**Directions for this task**
Find how many lines below hold "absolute", and give that number as the entire answer.

____

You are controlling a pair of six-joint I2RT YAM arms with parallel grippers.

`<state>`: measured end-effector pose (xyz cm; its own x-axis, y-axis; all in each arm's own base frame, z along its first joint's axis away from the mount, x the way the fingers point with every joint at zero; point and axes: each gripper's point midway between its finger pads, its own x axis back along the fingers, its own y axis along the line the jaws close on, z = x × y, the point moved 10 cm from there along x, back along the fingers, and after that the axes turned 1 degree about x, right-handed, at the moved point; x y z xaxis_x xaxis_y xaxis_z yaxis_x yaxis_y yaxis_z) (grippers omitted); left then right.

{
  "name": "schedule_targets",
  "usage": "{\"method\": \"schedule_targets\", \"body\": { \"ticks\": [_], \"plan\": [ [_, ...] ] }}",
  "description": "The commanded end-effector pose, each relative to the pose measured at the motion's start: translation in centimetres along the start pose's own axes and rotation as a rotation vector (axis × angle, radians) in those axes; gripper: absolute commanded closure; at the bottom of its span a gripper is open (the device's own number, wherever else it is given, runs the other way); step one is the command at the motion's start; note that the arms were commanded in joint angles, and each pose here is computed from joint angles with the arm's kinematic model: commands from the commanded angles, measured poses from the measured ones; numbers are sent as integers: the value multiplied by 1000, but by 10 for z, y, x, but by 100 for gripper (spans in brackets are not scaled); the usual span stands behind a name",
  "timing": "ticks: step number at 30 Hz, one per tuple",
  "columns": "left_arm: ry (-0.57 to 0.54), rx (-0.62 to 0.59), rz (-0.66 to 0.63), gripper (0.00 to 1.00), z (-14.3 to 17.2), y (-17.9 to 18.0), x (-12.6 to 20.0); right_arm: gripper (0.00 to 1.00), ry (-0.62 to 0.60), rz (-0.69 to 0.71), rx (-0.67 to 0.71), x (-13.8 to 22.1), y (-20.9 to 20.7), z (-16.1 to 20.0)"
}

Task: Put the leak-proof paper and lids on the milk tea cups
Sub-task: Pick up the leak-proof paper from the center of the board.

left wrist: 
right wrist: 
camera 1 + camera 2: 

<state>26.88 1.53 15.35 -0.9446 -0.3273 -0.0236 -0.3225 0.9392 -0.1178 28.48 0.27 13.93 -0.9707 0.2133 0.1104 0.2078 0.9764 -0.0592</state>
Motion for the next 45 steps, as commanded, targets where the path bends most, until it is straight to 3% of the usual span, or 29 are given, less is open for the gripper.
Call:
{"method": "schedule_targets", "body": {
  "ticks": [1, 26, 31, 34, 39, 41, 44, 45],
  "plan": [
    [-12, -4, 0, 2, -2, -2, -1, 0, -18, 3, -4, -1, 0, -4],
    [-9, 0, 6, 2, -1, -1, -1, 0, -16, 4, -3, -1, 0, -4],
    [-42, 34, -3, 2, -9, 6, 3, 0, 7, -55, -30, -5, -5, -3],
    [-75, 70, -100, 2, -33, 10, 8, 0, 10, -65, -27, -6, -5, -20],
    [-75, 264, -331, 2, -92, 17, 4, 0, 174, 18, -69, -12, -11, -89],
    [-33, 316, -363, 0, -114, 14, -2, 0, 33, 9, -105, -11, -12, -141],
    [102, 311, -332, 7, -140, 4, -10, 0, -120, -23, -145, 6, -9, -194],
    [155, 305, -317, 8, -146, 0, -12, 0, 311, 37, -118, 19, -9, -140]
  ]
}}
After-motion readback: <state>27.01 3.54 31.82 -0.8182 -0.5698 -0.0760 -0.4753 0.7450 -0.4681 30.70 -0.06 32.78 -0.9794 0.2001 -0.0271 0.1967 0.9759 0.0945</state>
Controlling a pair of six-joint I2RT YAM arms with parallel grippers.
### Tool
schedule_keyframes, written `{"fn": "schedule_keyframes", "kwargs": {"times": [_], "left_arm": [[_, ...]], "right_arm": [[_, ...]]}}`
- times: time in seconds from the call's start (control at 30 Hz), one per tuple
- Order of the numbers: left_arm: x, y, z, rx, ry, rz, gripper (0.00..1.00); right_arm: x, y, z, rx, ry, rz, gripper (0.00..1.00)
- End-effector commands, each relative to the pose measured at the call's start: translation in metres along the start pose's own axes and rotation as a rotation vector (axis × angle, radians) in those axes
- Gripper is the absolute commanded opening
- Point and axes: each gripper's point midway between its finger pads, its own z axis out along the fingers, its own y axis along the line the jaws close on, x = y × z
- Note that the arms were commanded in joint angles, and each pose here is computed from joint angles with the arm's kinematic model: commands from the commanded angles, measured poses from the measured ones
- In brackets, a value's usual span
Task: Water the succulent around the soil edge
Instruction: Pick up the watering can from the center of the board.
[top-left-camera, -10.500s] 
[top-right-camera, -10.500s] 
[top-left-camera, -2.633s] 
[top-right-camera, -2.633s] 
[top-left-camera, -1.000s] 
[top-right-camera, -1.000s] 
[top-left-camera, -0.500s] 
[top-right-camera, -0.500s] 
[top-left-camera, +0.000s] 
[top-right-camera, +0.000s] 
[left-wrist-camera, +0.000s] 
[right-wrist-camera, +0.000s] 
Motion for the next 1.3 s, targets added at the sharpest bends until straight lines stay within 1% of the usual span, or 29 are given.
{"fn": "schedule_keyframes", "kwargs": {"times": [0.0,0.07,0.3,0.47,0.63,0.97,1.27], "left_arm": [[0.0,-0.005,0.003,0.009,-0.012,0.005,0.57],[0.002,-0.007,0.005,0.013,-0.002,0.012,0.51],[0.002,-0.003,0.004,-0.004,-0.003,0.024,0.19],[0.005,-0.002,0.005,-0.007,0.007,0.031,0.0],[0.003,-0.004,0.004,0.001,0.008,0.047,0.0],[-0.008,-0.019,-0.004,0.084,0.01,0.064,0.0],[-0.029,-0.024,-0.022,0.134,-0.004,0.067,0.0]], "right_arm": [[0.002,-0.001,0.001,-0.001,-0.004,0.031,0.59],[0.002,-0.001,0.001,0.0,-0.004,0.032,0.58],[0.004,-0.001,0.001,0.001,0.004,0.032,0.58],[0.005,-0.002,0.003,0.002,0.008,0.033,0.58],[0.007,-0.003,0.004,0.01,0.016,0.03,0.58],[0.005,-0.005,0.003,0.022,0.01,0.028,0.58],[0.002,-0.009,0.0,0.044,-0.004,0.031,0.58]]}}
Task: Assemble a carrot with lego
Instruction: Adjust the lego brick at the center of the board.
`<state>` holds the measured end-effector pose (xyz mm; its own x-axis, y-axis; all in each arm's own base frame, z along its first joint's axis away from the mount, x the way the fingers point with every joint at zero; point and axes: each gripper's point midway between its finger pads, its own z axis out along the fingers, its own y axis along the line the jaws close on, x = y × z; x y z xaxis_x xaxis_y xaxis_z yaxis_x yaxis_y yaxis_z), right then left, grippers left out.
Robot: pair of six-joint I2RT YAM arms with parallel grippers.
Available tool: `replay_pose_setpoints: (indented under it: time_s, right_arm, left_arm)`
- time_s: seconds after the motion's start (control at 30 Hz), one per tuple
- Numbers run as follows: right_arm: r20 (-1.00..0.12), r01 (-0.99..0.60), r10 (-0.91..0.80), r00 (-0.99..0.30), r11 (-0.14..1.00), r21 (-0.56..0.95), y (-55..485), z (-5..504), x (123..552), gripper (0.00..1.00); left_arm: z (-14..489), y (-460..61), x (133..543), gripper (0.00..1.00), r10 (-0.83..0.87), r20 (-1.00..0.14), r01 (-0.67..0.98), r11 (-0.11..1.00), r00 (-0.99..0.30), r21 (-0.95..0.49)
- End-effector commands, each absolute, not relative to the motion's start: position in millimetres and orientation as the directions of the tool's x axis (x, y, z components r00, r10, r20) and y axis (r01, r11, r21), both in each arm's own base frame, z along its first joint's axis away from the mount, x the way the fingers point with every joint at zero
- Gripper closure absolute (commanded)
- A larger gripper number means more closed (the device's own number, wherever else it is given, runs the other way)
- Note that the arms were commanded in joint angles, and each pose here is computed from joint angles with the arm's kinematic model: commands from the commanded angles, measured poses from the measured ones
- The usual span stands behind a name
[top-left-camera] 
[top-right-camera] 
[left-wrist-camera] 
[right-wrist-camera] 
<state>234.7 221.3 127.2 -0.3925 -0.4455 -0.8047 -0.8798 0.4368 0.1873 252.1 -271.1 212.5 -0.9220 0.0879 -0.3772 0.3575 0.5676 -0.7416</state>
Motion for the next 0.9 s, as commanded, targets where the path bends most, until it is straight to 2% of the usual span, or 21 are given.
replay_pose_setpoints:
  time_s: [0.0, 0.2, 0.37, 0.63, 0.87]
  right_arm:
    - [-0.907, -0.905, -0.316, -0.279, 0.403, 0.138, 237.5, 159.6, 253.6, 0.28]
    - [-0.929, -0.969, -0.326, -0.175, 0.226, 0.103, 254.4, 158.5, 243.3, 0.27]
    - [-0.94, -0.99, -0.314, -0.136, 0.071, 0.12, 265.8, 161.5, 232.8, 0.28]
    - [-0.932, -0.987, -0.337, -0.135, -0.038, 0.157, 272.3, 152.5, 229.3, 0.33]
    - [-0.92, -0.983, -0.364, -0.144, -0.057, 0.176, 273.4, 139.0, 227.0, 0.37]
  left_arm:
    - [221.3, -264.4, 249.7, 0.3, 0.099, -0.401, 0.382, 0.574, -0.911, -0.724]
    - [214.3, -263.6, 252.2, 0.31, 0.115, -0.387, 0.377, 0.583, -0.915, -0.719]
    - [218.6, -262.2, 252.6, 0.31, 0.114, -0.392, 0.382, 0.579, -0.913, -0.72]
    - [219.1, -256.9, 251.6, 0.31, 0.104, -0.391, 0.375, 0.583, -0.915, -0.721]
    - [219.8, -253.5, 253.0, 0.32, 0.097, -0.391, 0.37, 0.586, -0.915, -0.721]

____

**Expected answer**
4